## PROBLEM DETAILS
Filter the listing below down to the lines holding the word "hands", and copy those lines.

## INFORMATION SHOWN
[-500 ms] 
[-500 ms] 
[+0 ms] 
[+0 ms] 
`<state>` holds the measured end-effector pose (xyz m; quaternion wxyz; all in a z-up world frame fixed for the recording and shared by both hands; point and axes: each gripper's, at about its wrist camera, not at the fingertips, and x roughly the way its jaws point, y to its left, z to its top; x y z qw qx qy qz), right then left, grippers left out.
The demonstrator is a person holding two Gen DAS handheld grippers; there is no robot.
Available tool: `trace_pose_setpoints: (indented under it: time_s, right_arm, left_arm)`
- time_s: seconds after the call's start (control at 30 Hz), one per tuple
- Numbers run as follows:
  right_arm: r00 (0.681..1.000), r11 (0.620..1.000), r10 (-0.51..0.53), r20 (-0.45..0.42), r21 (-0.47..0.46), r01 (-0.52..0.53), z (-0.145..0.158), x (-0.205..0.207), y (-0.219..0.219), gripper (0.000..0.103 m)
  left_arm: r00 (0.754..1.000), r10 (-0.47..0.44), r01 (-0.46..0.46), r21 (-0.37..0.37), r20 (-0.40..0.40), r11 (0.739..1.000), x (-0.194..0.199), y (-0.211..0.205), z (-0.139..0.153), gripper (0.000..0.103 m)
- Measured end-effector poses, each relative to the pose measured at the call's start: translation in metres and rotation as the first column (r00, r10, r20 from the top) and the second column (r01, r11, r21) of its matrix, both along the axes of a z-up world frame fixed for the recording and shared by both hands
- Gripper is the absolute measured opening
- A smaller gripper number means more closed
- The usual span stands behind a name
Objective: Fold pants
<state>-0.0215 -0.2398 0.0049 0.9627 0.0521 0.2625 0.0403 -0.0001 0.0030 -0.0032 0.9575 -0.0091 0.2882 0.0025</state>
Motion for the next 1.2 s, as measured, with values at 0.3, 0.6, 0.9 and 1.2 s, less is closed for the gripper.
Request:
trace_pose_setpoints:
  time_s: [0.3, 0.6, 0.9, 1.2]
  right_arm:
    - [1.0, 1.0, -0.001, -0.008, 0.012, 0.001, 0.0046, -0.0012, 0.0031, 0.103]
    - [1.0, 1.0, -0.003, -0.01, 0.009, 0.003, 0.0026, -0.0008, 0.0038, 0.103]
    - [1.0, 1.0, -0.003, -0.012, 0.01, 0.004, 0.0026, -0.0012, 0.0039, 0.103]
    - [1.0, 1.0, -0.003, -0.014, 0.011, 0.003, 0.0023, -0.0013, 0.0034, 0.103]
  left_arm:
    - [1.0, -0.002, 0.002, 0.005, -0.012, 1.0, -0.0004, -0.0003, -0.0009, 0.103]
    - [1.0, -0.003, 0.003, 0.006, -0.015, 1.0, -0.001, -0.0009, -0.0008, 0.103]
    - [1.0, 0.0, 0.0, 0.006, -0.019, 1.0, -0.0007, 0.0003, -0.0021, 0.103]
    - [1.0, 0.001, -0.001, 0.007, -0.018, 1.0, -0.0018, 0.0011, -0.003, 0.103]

## TASK RESPONSE
`<state>` holds the measured end-effector pose (xyz m; quaternion wxyz; all in a z-up world frame fixed for the recording and shared by both hands; point and axes: each gripper's, at about its wrist camera, not at the fingertips, and x roughly the way its jaws point, y to its left, z to its top; x y z qw qx qy qz), right then left, grippers left out.
- Measured end-effector poses, each relative to the pose measured at the call's start: translation in metres and rotation as the first column (r00, r10, r20 from the top) and the second column (r01, r11, r21) of its matrix, both along the axes of a z-up world frame fixed for the recording and shared by both hands

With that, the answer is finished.